Since you’re reading an editorial, you’ve probably already figured out where we’re going with that question: Turns out, according to research by ProPublica, that poor, rural taxpayers are much more likely to be the target of audits than people living in more urban areas.

That’s due largely to the fact the IRS targets taxpayers for audits who claim the earned income tax credit, “a response to pressure from congressional Republicans to root out incorrect payments of the credit,” according to ProPublica.

The nationwide examination breaks down results by county in every state, listing how many taxpayers out of every 1,000 were audited between 2012 and 2015. The county where the IRS spent the most resources trying to catch tax evaders? Humphreys County, Mississippi, “a rural county in the Mississippi Delta known for its catfish farms.”

The audit rate in Humphreys County was a whopping 51 percent higher than in Loudoun County, Virginia, which has the highest median income in the country at $130,000, according to ProPublica.

Boyle County residents make a median income of around $40,000, and they are audited just slightly higher than the national average  — 7.8 out of every 1,000 tax filers got audited. Nationwide, 7.7 out of every 1,000 are audited.

Travel north to Lexington, where the median income is more than $53,000, and the rate is below average — 7.4 per 1,000. In Louisville, which also has a median income above $50,000, it’s 7.6 per 1,000.

What about Boyle’s southern, more rural neighbors? Residents in Lincoln and Casey counties get audited substantially more — 8.3 and 8.9 audits per 1,000, respectively.

This IRS policy isn’t catching big fish who would otherwise walk away with huge chunks of cash.

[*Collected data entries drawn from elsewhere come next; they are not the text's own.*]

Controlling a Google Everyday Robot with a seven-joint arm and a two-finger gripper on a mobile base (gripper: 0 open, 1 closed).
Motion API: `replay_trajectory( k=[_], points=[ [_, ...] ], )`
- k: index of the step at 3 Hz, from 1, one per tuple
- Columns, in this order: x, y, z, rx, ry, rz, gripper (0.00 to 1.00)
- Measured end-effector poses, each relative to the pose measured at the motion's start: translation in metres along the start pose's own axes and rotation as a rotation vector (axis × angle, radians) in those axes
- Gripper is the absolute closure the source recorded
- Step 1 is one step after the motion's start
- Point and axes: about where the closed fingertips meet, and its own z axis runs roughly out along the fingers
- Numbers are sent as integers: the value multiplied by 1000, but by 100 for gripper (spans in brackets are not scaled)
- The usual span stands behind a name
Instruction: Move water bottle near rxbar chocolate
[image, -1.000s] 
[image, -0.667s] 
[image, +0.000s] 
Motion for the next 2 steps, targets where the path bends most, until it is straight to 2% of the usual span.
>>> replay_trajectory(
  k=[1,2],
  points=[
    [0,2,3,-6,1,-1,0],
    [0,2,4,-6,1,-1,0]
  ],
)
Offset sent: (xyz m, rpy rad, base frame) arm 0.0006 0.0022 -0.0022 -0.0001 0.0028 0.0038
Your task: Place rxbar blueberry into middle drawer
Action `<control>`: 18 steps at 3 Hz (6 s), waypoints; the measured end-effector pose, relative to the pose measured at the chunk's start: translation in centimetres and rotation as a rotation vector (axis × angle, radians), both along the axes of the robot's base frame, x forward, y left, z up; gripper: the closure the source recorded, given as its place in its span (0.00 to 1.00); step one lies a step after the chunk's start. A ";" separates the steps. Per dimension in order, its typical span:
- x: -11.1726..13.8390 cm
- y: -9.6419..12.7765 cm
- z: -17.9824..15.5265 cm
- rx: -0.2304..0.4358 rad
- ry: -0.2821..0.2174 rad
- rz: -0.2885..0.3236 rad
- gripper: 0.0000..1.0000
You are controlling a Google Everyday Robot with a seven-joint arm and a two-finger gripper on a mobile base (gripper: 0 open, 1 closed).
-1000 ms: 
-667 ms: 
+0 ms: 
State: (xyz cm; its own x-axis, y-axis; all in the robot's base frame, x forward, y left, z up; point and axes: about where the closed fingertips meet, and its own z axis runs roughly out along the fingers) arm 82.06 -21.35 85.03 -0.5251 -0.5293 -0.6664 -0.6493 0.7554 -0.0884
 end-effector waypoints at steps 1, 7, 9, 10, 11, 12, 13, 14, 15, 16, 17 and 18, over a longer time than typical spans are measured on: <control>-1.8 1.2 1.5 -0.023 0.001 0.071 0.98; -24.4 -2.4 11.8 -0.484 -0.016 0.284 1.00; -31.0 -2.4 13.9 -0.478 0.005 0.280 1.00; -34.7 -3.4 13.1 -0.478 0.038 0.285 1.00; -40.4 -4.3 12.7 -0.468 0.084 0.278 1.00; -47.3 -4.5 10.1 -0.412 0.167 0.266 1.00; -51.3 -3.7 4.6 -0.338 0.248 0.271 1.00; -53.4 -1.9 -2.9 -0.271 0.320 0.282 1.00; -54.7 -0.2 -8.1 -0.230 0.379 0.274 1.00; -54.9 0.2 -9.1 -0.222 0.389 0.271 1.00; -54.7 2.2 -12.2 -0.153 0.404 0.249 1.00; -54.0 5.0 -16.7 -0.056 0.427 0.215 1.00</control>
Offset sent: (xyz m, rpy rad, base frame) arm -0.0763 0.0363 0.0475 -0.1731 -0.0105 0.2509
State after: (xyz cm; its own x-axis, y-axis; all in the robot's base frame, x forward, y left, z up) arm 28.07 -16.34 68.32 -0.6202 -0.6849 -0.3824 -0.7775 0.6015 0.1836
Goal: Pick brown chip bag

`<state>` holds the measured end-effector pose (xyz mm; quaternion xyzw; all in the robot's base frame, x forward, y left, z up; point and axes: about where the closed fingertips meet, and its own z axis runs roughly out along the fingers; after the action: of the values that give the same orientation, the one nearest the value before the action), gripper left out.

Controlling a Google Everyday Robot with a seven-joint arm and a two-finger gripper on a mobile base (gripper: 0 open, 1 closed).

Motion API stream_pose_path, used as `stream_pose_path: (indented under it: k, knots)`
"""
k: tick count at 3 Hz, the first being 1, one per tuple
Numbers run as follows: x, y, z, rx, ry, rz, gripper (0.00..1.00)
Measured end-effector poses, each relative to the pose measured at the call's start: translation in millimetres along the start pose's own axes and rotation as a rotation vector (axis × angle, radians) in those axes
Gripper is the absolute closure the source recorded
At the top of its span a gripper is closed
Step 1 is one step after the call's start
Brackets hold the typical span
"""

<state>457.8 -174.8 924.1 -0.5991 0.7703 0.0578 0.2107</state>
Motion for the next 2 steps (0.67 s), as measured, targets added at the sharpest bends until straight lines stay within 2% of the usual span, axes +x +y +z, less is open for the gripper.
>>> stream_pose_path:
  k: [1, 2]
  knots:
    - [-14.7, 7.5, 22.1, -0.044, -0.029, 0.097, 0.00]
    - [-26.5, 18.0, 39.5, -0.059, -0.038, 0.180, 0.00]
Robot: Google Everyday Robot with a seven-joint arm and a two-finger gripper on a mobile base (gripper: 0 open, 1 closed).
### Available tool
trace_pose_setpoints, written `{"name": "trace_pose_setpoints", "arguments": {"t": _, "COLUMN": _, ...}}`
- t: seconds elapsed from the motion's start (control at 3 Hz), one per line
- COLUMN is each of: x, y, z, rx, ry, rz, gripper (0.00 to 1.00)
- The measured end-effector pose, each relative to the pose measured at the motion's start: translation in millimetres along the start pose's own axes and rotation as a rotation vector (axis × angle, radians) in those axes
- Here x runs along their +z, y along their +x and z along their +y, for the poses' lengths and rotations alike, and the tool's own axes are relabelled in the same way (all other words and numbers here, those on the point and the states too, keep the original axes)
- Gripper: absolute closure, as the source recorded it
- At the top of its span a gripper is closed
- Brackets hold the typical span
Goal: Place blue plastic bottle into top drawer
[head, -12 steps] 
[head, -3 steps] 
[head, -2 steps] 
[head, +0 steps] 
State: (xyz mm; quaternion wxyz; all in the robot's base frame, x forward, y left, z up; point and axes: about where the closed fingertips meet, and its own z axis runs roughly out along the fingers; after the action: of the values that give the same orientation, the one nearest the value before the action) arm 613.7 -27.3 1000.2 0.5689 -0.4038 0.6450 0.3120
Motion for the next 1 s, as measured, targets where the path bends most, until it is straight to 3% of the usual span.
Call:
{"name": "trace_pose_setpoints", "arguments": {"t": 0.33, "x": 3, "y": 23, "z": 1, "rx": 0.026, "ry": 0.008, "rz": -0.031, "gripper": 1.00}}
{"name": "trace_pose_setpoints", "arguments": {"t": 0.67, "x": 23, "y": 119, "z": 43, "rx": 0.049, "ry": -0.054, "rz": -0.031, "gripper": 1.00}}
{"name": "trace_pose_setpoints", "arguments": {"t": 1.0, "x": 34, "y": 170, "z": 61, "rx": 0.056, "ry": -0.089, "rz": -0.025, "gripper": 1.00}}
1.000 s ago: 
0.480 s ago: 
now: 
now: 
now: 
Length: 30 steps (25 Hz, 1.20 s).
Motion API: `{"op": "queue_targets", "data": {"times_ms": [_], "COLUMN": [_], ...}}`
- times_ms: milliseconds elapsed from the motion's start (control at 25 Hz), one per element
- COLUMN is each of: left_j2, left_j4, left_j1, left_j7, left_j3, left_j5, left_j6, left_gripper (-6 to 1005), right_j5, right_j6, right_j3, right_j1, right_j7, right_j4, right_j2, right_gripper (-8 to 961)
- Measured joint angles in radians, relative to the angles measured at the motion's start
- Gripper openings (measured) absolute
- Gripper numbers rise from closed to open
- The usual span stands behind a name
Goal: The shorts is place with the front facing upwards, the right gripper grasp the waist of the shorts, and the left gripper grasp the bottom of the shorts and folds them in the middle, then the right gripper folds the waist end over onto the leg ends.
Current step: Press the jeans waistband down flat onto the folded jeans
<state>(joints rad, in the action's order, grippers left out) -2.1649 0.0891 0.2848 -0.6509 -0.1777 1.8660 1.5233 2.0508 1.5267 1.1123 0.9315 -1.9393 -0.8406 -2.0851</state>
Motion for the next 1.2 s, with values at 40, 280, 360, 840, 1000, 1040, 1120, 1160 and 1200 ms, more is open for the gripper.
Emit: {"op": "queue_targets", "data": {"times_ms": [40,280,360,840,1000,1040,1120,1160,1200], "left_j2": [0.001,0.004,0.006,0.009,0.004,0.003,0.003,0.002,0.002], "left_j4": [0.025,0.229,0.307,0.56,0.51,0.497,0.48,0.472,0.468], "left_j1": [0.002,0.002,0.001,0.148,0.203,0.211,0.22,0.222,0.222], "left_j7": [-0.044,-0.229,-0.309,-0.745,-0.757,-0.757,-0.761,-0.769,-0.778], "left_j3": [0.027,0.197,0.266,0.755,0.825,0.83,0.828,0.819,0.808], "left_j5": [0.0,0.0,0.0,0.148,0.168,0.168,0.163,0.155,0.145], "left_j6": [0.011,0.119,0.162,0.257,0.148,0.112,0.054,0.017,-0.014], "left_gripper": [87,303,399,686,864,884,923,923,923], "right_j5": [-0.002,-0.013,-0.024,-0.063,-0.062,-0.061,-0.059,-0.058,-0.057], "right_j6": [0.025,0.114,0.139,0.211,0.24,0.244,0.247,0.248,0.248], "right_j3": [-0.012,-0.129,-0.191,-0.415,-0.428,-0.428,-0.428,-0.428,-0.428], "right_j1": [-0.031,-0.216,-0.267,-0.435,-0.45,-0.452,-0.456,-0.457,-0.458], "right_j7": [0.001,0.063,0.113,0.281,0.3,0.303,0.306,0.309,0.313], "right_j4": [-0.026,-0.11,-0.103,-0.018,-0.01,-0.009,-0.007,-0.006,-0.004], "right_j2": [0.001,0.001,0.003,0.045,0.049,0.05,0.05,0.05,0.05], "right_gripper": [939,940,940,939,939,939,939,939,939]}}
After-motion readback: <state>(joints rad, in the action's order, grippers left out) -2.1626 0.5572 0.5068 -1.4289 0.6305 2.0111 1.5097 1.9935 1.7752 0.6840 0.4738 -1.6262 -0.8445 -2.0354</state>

In fact, its ignoring the lakes where big fish live and trying instead to catch a handful of guppies in a creek.

At best, it’s preventing a small number of relatively low-income people from keeping a few thousand bucks in their pocket that should go to Uncle Sam. At worst, it’s wasting taxpayers’ money on wild goose chases or even thrusting all the unpleasantness and stress of an audit on someone who doesn’t deserve it and is already struggling to make ends meet.

This is a callous policy that could only have been developed by Washington politicians who don’t know or have forgotten what it’s like to live paycheck to paycheck. It doesn’t hurt their fellow wealthy friends — in fact it makes them less likely to be audited — so they don’t seem to care that it disproportionately makes life worse for rural America.

The current practice of over-investigating the little guys discriminates against rural areas. It should be ended.